## Directions:
Pull out every line in the data that has the string "left" in it.

## Entries provided:
______

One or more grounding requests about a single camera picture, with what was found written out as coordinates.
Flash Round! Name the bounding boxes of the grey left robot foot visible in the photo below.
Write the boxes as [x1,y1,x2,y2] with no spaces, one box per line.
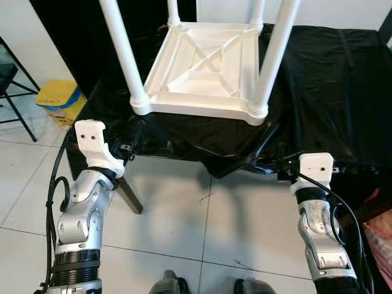
[148,269,192,294]

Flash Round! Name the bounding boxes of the white plastic table leg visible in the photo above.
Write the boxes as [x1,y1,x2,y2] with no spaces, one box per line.
[246,0,303,121]
[251,0,266,29]
[166,0,183,29]
[98,0,153,116]

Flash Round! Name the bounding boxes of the pink plastic bag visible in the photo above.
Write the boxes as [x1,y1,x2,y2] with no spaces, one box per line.
[361,189,392,290]

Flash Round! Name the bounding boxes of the yellow cardboard box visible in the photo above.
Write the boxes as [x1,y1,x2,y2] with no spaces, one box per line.
[35,79,88,127]

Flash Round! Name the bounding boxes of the grey right robot foot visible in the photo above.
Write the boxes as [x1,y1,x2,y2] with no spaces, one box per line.
[232,276,277,294]

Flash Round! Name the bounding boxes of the white plastic table top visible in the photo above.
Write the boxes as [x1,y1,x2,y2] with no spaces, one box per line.
[130,21,271,127]

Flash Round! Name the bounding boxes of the black door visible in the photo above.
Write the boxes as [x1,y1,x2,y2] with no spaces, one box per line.
[28,0,198,102]

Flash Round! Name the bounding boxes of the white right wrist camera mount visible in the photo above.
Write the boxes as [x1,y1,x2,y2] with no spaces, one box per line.
[296,153,335,192]

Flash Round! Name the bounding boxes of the brown wooden table leg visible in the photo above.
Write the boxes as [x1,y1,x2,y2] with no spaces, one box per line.
[354,198,392,228]
[115,176,145,216]

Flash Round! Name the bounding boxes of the black metal chair frame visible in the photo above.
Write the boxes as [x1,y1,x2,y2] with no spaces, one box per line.
[0,36,40,143]

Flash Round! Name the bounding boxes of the grey robot foot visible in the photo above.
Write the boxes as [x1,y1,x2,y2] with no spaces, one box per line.
[148,269,192,294]
[232,276,277,294]

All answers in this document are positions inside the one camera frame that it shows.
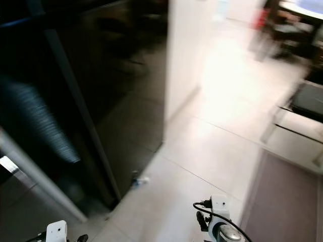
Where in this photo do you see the white low cabinet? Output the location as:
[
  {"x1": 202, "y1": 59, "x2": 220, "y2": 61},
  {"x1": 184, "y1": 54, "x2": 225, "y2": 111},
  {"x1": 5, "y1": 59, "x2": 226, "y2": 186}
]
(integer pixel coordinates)
[{"x1": 261, "y1": 66, "x2": 323, "y2": 168}]

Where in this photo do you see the red plastic stool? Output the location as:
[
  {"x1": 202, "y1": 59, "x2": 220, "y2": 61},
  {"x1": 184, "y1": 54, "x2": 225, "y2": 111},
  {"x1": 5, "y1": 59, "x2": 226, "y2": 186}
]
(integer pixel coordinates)
[{"x1": 254, "y1": 8, "x2": 268, "y2": 31}]

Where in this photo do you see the clear plastic water bottle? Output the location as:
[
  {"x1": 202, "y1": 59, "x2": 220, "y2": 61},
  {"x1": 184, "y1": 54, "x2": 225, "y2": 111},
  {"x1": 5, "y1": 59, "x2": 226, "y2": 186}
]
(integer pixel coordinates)
[{"x1": 130, "y1": 170, "x2": 150, "y2": 189}]

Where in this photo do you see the dark glossy cabinet front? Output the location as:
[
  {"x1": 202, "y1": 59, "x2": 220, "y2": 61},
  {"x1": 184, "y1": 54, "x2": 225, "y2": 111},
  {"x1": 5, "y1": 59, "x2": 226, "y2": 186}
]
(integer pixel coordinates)
[{"x1": 0, "y1": 155, "x2": 22, "y2": 185}]

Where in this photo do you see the black fridge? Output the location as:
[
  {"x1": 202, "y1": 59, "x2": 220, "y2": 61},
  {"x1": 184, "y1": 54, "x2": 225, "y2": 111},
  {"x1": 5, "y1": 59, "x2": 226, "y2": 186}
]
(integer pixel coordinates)
[{"x1": 0, "y1": 0, "x2": 170, "y2": 212}]

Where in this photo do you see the light-topped dining table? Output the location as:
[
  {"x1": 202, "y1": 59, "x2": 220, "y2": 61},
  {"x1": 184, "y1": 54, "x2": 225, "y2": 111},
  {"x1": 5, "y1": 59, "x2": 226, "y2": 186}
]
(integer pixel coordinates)
[{"x1": 278, "y1": 0, "x2": 323, "y2": 21}]

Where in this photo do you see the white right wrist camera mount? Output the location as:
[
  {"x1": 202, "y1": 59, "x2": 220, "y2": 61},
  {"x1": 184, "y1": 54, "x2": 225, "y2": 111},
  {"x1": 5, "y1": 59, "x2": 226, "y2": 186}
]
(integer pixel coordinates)
[{"x1": 209, "y1": 195, "x2": 232, "y2": 237}]

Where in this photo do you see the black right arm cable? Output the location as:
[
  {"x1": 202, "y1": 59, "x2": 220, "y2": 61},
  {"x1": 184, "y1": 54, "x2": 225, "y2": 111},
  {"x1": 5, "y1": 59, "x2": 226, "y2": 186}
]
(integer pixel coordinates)
[{"x1": 193, "y1": 201, "x2": 252, "y2": 242}]

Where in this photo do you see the dark wooden dining chair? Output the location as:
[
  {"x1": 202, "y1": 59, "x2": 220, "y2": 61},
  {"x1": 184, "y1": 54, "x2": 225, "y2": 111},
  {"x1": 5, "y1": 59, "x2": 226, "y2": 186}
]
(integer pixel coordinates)
[{"x1": 252, "y1": 0, "x2": 323, "y2": 62}]

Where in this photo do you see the brown floor mat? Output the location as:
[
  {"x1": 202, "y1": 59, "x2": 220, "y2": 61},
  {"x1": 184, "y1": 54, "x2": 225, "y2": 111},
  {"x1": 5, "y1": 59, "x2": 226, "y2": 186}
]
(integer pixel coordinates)
[{"x1": 239, "y1": 150, "x2": 319, "y2": 242}]

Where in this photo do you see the clear bubble wrap sheet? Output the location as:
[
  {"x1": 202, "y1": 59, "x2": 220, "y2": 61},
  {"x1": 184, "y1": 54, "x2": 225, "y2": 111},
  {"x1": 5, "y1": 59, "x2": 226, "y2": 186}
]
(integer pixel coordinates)
[{"x1": 3, "y1": 81, "x2": 81, "y2": 164}]

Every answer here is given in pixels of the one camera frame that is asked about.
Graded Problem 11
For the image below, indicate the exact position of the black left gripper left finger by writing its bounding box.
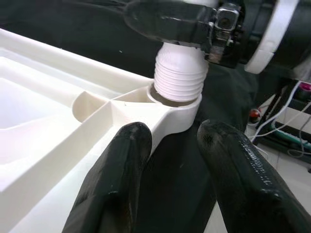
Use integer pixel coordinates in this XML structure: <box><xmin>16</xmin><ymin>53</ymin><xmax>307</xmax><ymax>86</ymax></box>
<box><xmin>62</xmin><ymin>121</ymin><xmax>153</xmax><ymax>233</ymax></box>

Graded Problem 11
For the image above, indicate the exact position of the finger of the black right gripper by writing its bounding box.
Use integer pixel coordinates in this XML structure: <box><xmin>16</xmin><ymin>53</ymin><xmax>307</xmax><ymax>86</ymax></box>
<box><xmin>123</xmin><ymin>1</ymin><xmax>212</xmax><ymax>47</ymax></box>

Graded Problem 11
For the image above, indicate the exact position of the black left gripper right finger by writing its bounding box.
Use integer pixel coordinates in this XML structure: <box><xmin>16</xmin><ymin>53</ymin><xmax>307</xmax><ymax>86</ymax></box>
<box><xmin>197</xmin><ymin>119</ymin><xmax>311</xmax><ymax>233</ymax></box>

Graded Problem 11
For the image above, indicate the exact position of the white plastic table leg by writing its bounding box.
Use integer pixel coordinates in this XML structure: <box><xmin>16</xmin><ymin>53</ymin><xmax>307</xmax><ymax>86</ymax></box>
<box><xmin>153</xmin><ymin>41</ymin><xmax>210</xmax><ymax>109</ymax></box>

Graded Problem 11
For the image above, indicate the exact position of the white plastic table top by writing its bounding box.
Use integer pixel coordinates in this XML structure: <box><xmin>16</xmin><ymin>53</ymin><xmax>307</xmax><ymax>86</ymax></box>
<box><xmin>0</xmin><ymin>28</ymin><xmax>203</xmax><ymax>233</ymax></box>

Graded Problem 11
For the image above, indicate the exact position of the green power strip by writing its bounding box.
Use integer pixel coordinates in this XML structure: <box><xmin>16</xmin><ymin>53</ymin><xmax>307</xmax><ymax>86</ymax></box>
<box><xmin>272</xmin><ymin>127</ymin><xmax>311</xmax><ymax>148</ymax></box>

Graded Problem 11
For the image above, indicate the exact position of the red round floor device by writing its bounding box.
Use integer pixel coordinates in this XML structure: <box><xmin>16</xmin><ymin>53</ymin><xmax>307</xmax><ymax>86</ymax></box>
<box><xmin>250</xmin><ymin>109</ymin><xmax>262</xmax><ymax>125</ymax></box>

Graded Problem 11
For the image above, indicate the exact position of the black metal floor rack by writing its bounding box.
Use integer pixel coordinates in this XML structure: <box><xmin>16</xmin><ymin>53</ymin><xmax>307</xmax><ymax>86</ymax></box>
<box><xmin>252</xmin><ymin>80</ymin><xmax>311</xmax><ymax>149</ymax></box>

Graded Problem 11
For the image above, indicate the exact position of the pink plastic object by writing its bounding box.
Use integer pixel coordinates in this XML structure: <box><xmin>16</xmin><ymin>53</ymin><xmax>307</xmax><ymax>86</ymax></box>
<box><xmin>300</xmin><ymin>83</ymin><xmax>311</xmax><ymax>100</ymax></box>

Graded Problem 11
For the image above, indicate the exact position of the black table cloth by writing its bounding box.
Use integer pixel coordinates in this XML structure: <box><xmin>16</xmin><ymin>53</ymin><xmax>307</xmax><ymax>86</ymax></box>
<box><xmin>0</xmin><ymin>0</ymin><xmax>268</xmax><ymax>233</ymax></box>

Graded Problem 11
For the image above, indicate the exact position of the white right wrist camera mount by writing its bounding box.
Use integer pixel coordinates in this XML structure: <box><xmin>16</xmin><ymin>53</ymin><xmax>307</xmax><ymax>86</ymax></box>
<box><xmin>244</xmin><ymin>0</ymin><xmax>300</xmax><ymax>73</ymax></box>

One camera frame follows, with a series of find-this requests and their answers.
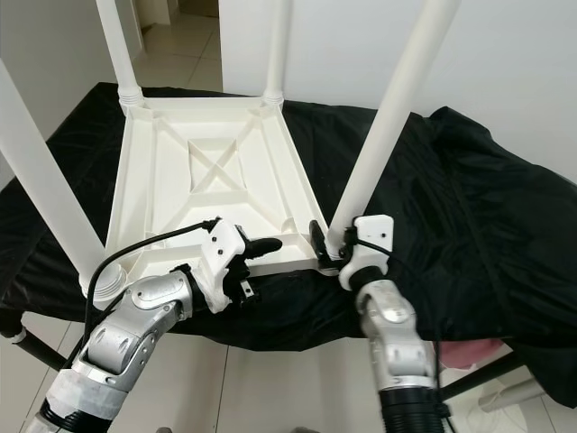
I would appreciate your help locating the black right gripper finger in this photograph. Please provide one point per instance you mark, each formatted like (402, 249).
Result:
(318, 242)

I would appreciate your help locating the white plastic table top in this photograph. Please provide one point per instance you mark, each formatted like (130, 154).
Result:
(144, 180)

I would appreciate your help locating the white plastic table leg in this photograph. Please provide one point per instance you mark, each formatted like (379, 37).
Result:
(45, 180)
(278, 45)
(392, 108)
(117, 45)

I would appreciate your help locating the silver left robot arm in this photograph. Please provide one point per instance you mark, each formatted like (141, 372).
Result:
(126, 343)

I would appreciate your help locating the pink cushion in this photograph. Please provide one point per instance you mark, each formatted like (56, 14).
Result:
(469, 352)

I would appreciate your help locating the black table cloth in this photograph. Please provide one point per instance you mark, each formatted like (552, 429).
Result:
(505, 225)

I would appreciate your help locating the white plastic pipe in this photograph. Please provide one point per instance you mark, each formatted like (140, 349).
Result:
(514, 395)

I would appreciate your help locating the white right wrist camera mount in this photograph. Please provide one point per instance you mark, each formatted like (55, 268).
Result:
(377, 230)

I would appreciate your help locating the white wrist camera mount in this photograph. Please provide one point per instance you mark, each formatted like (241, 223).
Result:
(221, 248)
(377, 230)

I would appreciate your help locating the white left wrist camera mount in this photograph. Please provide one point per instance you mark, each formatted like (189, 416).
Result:
(221, 248)

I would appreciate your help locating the white door frame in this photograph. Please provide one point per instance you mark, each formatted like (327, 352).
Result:
(162, 9)

______

## Solution to this exercise:
Flash Round! Name the bounding boxes of the grey left robot foot visible in the photo below.
For the image below, indicate the exact position of the black left gripper left finger by writing its bounding box.
For the image above, indicate the exact position of the black left gripper right finger by writing its bounding box.
I would appreciate your help locating the silver left robot arm in this photograph. Please provide one point per instance you mark, each formatted like (141, 372).
I would appreciate your help locating the white left wrist camera mount in this photograph. Please provide one point per instance you mark, each formatted like (189, 416).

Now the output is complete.